• 02Nov

    About three weeks ago J’s mom was in town and J was making pad thai for dinner.  I wanted to make a nice dessert to go along with it and I had all of the ingredients since my caramel peanut brownie disaster, and thought that this would be nice after a spicy peanutty dish. I adored the picture of the tart of page 356 and I had just bought a 9 inch tart pan at IKEA a few weeks back so when I got home early that day I broke out my bake box and got started.  Dorie recommends using the Sweet Tart Dough of page 444 and it was buttery and delicious. If you make this you need to make sure to definitely bake it until it’s done.
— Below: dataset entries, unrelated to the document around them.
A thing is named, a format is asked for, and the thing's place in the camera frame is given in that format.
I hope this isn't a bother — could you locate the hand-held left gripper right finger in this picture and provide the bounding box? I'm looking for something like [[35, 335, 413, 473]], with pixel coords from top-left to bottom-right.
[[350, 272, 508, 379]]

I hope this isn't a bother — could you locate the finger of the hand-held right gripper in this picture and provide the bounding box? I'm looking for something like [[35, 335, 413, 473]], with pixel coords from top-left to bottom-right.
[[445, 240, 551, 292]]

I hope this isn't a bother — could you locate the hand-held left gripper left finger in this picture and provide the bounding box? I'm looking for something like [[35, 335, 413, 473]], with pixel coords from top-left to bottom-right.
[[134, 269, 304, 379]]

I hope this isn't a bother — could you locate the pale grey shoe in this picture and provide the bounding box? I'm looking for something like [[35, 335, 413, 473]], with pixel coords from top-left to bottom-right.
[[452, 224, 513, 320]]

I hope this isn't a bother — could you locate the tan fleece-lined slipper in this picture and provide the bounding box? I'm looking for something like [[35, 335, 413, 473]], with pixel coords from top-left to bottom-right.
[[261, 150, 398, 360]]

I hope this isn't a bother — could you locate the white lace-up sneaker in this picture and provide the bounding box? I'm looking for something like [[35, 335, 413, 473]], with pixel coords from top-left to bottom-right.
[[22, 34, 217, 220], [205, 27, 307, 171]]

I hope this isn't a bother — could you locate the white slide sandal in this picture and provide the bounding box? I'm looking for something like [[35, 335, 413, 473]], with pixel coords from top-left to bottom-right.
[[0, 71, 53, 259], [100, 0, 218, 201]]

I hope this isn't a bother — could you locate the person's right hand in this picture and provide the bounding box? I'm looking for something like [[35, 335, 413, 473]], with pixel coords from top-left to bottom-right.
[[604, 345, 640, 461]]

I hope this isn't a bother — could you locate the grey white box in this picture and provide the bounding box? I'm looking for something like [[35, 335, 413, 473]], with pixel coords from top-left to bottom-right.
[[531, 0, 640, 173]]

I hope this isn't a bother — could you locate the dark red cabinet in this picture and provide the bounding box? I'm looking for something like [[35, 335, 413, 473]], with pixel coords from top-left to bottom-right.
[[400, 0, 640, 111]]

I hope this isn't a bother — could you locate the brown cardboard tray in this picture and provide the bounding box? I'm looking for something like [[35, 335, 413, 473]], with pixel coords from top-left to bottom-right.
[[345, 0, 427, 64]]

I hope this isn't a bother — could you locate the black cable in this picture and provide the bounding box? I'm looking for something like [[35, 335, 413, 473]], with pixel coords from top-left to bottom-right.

I think mine took about 40-45 to bake and get the edges slightly crisp.  In her recipe for the caramel she says to add the butter after the caramel comes to a deep amber color but I found that by the time mine got to that point it already tasted a little bitter and I still needed to cook it longer to add the butter and the cream. I should have added the butter and cream when the caramel reached a warm amber color.  I found the caramel tasted like those Werther’s candies at that stage.  My other suggestion for making this is to not add the peanuts to the caramel but rather spread the caramel and then sprinkle the peanuts on top before pouring the ganache.  It makes it very easy to spread instead of getting the spatula hung up on clumps of peanuts.  The next time I make this I’d use semi-sweet instead of bittersweet chocolate, and add macadamia nuts instead of the peanuts.

  • 07Oct

    Hello all!  This was suppose to be my first week playing with all of the girls and boys over at TWD, but alas I failed at the recipe. What an introduction, right?  My problem was that I dont own a springform pan.  You’re asking how that’s possible and the answer is that I’m young and my kitchen equipment is growing and I just hadn’t gotten to the springform pan yet.  So I tried to make the brownies as cupcakes but they rose far beyond expectation and it was just an edible flop. Plus judging from what I could tell, I think this recipe needs it’s entirety to pull together… it seemed delicate? Maybe that was just me overfilling the cupcake tins and ruining the structure of the brownie. I thought about going ahead with the peanut caramel topping but after eating one or two flops I realized that I didn’t want to waste all of those perfectly good (and not cheap) ingredients on a disaster.  I will try to make this again with a springform pan.  Although trying to figure out a dinner to accompany the dessert has been taxing as well.

    Edit: After reading some of the other TWD posts I just wanted to say that my biggest problem sounds like I overfilled my cups.  I do think the springform would be handy since the sides on other ones I’ve used in the past seem to  have taller sides than regular cake pans.